Donald Trump’s first term as president strained relations between the United States and our longtime allies, especially in Europe, and some of the reactions in Germany helped capture the severity of the circumstances.
The European edition of Politico published a report in 2018, for example, that said, “It’s difficult to overstate just how enraged Germany is about Trump. By questioning and criticizing such bastions of the Western order as NATO, the World Trade Organization and even the EU, Trump has thrust Germany’s leadership into an existential torpor it has yet to escape.”
Around the same time, a senior German official told The New Yorker’ Susan Glasser, “It took Germany the longest of all partners to come to terms with someone like Trump becoming president. We were very emotional, because our relationship with America is so emotional — it’s more of a son-father relationship — and we didn’t recognize our father anymore and realized he might beat us.”

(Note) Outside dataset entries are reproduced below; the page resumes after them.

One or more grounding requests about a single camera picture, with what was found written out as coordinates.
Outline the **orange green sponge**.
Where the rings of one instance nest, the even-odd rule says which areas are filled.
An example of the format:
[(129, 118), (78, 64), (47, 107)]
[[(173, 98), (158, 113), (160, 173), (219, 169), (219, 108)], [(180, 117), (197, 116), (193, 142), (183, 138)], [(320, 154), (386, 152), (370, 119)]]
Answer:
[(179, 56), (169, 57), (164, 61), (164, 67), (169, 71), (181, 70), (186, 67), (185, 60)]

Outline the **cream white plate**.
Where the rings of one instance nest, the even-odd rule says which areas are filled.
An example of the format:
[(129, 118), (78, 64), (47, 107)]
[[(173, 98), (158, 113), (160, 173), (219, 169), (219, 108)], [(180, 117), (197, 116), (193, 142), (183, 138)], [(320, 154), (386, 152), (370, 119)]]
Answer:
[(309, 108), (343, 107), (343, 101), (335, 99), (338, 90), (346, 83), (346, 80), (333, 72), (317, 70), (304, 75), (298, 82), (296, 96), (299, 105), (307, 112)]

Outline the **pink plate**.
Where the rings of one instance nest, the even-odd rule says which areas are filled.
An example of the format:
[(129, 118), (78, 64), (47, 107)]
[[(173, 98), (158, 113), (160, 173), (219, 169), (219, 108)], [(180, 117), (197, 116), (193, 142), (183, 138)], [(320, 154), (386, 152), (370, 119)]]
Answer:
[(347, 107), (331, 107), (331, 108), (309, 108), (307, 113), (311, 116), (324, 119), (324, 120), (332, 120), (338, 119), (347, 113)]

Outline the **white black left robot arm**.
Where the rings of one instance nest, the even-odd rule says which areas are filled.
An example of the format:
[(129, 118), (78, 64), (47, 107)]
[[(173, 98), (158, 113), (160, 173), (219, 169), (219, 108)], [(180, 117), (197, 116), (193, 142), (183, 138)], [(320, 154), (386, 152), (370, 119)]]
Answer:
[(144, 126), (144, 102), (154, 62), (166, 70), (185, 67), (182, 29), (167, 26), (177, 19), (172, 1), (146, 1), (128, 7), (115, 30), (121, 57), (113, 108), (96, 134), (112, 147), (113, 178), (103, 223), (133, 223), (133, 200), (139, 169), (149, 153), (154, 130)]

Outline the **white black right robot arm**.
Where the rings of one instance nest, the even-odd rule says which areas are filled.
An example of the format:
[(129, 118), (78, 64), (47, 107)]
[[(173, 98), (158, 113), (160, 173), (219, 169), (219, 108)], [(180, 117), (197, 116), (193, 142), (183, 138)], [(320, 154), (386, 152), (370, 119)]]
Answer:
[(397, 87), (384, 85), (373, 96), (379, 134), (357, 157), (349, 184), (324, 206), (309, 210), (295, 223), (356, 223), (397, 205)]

Seven years later, conditions appear considerably worse. Take this New York Times report from Saturday, for example.
Chancellor Olaf Scholz of Germany on Saturday accused Vice President JD Vance of unacceptably interfering in his country’s imminent elections on behalf of a party that has played down the atrocities committed by the Nazis 80 years ago. A day after Mr. Vance stunned the Munich Security Conference by telling German leaders to drop their so-called firewall and allow the hard-right Alternative for Germany, or AfD, to enter their federal government, Mr. Scholz accused Mr. Vance of effectively violating a commitment to never again allow Germany to be led by fascists who could repeat the horrors of the Holocaust.
The new American vice president made quite an impression during his appearance in Munich, lecturing our ostensible allies about democracy and democratic principles, downplaying the importance of threats from authoritarian powers, raising fresh doubts about U.S. support for Ukraine, and even cozying up to Germany’s right-wing AfD — a political party that’s monitored by the country’s domestic intelligence agency for suspected extremism.
Predictably, Trump publicly endorsed Vance’s remarks soon after.
The intensity of the related diplomatic shockwave is still being measured. NBC News reported, “The past week has left America’s European allies reeling and searching for alternatives after the Trump administration seemingly set itself in opposition to a rules-based system that the U.S. and its trans-Atlantic friends have spent decades building together.”